The task:
Locate the word "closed" in the material, then show every line that holds it.

Source material:
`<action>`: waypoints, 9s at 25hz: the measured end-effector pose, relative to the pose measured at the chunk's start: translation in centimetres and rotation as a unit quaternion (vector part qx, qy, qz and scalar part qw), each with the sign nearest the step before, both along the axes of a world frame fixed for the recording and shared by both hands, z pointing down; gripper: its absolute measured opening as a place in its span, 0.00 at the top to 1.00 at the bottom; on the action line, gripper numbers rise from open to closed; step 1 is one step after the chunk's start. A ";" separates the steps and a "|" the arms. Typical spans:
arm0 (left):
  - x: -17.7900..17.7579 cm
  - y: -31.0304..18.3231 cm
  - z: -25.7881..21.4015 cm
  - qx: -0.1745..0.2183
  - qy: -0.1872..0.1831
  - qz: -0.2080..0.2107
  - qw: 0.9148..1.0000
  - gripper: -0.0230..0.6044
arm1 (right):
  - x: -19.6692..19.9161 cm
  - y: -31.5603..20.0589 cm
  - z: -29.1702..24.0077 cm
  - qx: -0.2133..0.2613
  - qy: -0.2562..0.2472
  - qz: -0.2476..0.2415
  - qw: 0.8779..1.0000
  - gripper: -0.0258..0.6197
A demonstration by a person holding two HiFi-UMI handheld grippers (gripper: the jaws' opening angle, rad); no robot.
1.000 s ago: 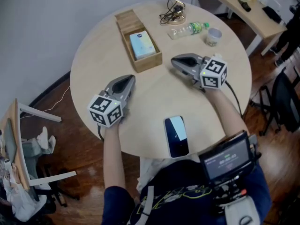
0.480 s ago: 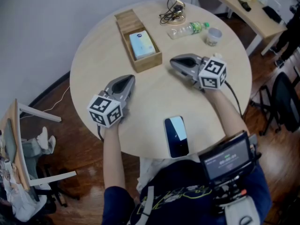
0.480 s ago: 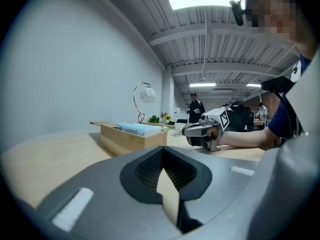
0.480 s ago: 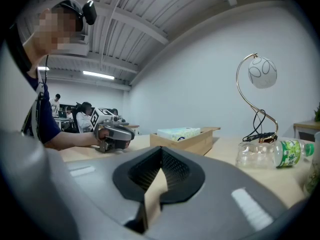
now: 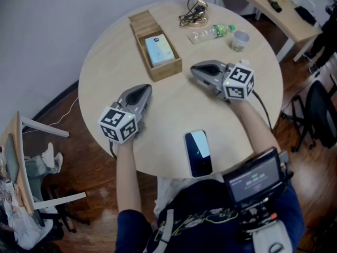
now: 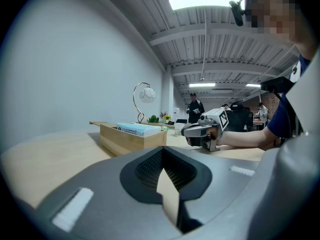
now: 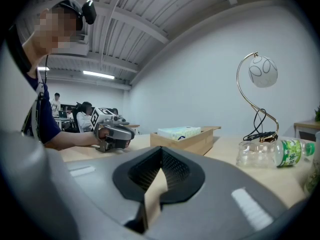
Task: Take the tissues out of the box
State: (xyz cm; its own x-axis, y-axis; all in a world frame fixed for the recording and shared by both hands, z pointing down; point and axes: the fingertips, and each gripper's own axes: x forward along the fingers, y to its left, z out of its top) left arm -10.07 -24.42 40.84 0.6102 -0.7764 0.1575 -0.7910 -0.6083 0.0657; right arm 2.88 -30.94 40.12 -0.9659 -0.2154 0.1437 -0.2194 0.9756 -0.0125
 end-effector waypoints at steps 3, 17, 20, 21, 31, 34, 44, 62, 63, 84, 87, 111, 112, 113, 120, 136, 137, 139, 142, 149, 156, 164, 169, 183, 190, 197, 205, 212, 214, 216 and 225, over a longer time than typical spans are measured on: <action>0.0 0.0 0.0 0.000 0.000 0.000 1.000 0.96 | -0.1 0.1 0.0 -0.004 0.002 0.000 1.000 0.96; 0.1 -0.1 0.0 -0.001 0.000 0.000 1.000 0.96 | -0.2 0.0 0.3 -0.006 0.009 -0.003 1.000 0.96; 0.1 0.0 0.0 -0.001 0.000 0.001 1.000 0.96 | -0.2 0.1 0.3 -0.007 0.012 -0.001 1.000 0.96; 0.1 0.0 0.0 -0.001 0.000 0.001 1.000 0.96 | -0.2 0.2 0.4 -0.009 0.012 -0.002 1.000 0.96; 0.2 0.1 0.0 -0.001 0.000 0.002 1.000 0.96 | 0.0 0.1 0.6 -0.016 0.010 -0.006 1.000 0.96; 0.2 0.1 0.0 -0.002 0.001 0.002 1.000 0.96 | 0.0 0.1 0.6 -0.018 0.010 -0.006 1.000 0.96; 0.2 0.1 -0.1 -0.001 0.001 0.001 1.000 0.96 | -0.3 0.5 0.2 -0.016 0.007 -0.014 1.000 0.96; 0.6 0.2 -0.1 -0.001 0.001 0.001 1.000 0.96 | 1.2 -0.9 0.2 -0.064 -0.027 -0.010 0.998 0.86; 0.7 0.1 -0.1 0.000 0.002 0.002 1.000 0.96 | 1.4 -1.3 0.1 -0.065 -0.032 -0.007 0.997 0.85; 1.1 -0.1 -0.1 -0.002 0.005 0.012 1.000 0.96 | -4.0 2.0 -0.1 0.211 0.199 -0.089 0.953 0.05; 1.2 -0.1 0.0 -0.003 0.005 0.013 1.000 0.96 | -4.2 1.1 -1.4 0.214 0.248 -0.104 0.939 0.05; 1.2 -0.2 -0.2 -0.001 0.004 0.014 1.000 0.96 | -12.6 -7.1 0.0 0.121 0.552 -0.215 0.797 0.05; 1.2 -0.2 -0.2 -0.001 0.004 0.014 1.000 0.96 | -12.7 -7.0 0.2 0.117 0.559 -0.217 0.792 0.05; 1.2 -0.2 -0.1 -0.002 0.003 0.015 1.000 0.96 | -12.8 -7.0 0.3 0.114 0.566 -0.218 0.787 0.05; 1.1 -0.1 0.0 -0.002 0.001 0.014 1.000 0.96 | -12.8 -7.2 1.1 0.077 0.613 -0.226 0.754 0.05; 0.8 0.1 0.4 -0.002 0.000 0.016 1.000 0.96 | -15.5 -9.0 0.9 0.029 0.620 -0.205 0.757 0.05; 0.7 0.1 0.4 -0.002 0.000 0.015 1.000 0.96 | -15.6 -9.0 1.1 0.028 0.621 -0.207 0.755 0.05; 0.8 0.2 0.3 -0.004 0.000 0.014 1.000 0.96 | -15.5 -8.8 1.5 0.025 0.625 -0.212 0.751 0.05; 0.9 0.2 0.3 -0.003 0.000 0.018 1.000 0.96 | -15.4 -8.7 1.8 0.032 0.630 -0.217 0.745 0.05; 0.8 0.2 0.4 -0.005 0.000 0.016 1.000 0.96 | -15.0 -9.1 2.5 -0.012 0.646 -0.202 0.736 0.05; 0.8 0.3 0.3 -0.003 0.003 0.016 1.000 0.96 | -15.1 -9.1 3.1 -0.042 0.640 -0.211 0.738 0.05; 0.7 0.3 0.3 -0.002 0.002 0.017 1.000 0.96 | -15.1 -9.1 3.1 -0.044 0.635 -0.207 0.743 0.05; 0.7 0.2 0.3 -0.002 0.004 0.015 1.000 0.96 | -15.2 -9.2 3.1 -0.037 0.630 -0.206 0.748 0.05; 0.9 -0.1 0.3 -0.003 0.004 0.014 1.000 0.96 | -15.6 -8.7 2.0 0.046 0.633 -0.215 0.742 0.10; 1.1 -0.3 0.4 -0.004 0.005 0.013 1.000 0.96 | -15.0 -8.8 1.7 0.068 0.638 -0.224 0.734 0.11; 1.1 -0.4 0.3 -0.004 0.004 0.014 1.000 0.96 | -14.3 -9.4 1.1 0.070 0.640 -0.221 0.733 0.11; 1.0 -0.3 0.4 -0.002 0.004 0.013 1.000 0.96 | -14.6 -8.9 -0.9 0.076 0.625 -0.224 0.744 0.11; 0.8 -0.3 0.4 -0.003 0.004 0.013 1.000 0.96 | -14.3 -8.5 -2.4 0.087 0.621 -0.227 0.745 0.11; 0.8 -0.4 0.4 -0.002 0.004 0.013 1.000 0.96 | -14.1 -8.3 -2.8 0.092 0.621 -0.229 0.744 0.11; 0.8 -0.3 0.5 -0.002 0.004 0.014 1.000 0.96 | -14.0 -8.1 -3.2 0.099 0.619 -0.234 0.744 0.11; 0.8 -0.2 0.3 -0.001 0.005 0.014 1.000 0.96 | -13.4 -7.8 -4.8 0.108 0.616 -0.234 0.744 0.11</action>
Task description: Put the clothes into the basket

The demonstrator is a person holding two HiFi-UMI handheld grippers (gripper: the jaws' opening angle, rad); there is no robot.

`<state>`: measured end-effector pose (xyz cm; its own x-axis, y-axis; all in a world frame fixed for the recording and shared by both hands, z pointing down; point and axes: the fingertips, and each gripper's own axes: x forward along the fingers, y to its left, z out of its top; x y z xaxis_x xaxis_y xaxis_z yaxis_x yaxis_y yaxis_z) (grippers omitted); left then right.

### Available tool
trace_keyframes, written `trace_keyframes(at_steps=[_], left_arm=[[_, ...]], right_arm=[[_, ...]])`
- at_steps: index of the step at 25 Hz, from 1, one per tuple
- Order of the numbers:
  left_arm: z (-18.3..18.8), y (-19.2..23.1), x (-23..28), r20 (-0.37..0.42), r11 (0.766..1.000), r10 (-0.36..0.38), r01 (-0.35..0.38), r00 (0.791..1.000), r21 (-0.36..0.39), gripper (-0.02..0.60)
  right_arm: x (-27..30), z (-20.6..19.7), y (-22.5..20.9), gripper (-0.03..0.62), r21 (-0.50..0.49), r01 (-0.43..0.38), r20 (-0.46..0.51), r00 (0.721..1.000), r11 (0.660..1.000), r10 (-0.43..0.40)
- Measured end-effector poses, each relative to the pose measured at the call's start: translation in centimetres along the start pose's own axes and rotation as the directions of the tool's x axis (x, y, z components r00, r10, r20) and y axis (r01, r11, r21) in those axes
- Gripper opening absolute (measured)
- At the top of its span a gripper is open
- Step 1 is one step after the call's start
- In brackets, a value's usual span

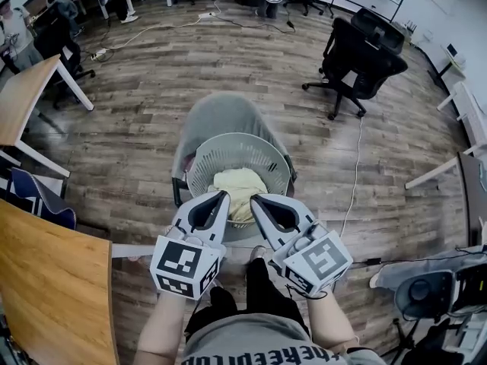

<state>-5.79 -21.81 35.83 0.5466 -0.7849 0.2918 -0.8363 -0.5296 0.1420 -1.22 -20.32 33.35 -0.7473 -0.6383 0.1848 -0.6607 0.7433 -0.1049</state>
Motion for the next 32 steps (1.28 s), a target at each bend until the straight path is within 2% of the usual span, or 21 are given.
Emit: trace_keyframes(at_steps=[12,19,32], left_arm=[[2.3,-3.0,-4.9,0.091,0.996,-0.07,0.065,0.993,0.062,0.012],[2.7,-4.0,-6.6,0.113,0.993,-0.086,0.077,0.99,0.085,0.012],[3.1,-4.1,-9.2,0.149,0.992,-0.096,0.083,0.984,0.092,0.012]], right_arm=[[-3.0,1.3,4.0,0.009,-0.041,0.064,0.056,0.996,0.997,-0.062],[-4.1,1.7,5.1,0.009,-0.054,0.095,0.083,0.992,0.994,-0.09],[-4.2,2.5,7.5,0.009,-0.077,0.074,0.108,0.992,0.994,-0.066]])
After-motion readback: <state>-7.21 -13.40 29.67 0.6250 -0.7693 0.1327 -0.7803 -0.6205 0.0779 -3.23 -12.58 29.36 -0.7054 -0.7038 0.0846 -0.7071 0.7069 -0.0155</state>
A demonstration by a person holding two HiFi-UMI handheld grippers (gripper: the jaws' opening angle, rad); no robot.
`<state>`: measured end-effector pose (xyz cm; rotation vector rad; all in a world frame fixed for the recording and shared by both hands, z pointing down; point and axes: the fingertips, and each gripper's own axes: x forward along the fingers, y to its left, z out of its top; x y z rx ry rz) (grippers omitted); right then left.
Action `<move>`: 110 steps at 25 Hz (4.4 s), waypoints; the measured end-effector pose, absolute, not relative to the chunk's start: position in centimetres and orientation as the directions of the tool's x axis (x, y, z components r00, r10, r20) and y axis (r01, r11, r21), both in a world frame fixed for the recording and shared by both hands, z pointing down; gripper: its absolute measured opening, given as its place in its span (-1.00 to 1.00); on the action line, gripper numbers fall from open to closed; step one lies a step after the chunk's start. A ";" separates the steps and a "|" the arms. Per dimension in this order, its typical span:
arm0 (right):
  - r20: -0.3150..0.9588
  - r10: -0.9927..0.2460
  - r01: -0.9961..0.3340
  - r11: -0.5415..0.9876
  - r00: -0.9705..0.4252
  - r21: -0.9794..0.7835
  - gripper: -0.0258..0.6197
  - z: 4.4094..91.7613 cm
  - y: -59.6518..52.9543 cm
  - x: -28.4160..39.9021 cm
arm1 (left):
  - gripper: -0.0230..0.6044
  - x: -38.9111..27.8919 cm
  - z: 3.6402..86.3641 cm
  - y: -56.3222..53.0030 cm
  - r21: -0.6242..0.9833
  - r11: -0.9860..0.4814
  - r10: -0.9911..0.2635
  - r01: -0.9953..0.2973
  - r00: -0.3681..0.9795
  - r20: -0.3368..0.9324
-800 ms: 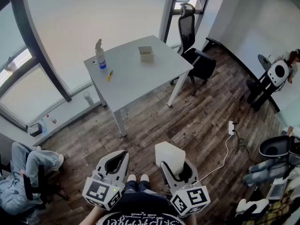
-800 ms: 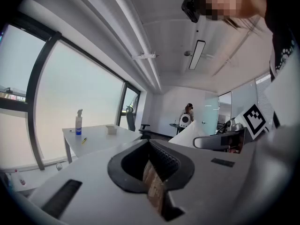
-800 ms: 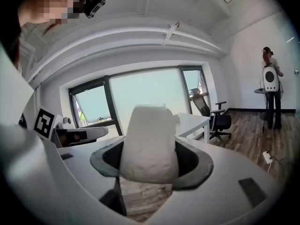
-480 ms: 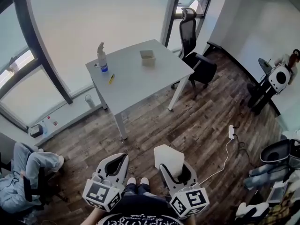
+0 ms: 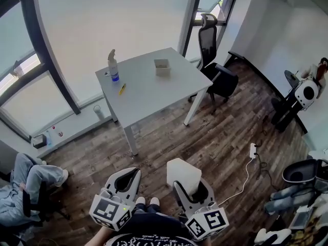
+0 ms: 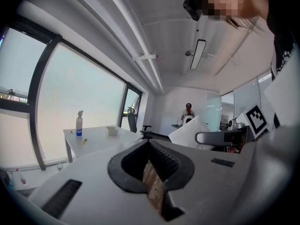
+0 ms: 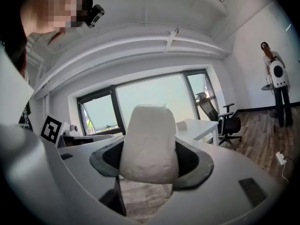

Task result:
`<action>`: waypoints, 9s at 25hz: the measured end-effector pose, relative to the pose measured at the chunk's start: translation in centimetres and rotation as a unit quaternion (vector part qx, qy, qz and scalar part qw), each with the sign nearest the step before, both along the axes of a world frame fixed for the recording and shared by both hands, z pointing down; gripper: its absolute measured opening as a place in its span, 0.00 at the top to 1.00 at the bottom; on the action line, gripper numbers rise from open to closed; step 1 is one step after the chunk's start. A ";" separates the steps and a "|" the arms. Typical spans:
Action `<move>`: 110 steps at 25 Hz (4.4 s), waypoints; the measured end-effector pose, absolute, not relative to the chunk's start: position in centimetres and orientation as the directions of the tool's x axis (x, y, z components r00, r10, r20) and y axis (r01, r11, r21), both in a world frame fixed for the recording and shared by both hands, z pointing down; gripper: its absolute measured opening, given as its place in its span (-1.00 to 1.00); on the action line, gripper numbers fall from open to closed; step one lies a step after the chunk's start. A ";" separates the steps and a "|" the arms. Per dimension in this order, its typical span:

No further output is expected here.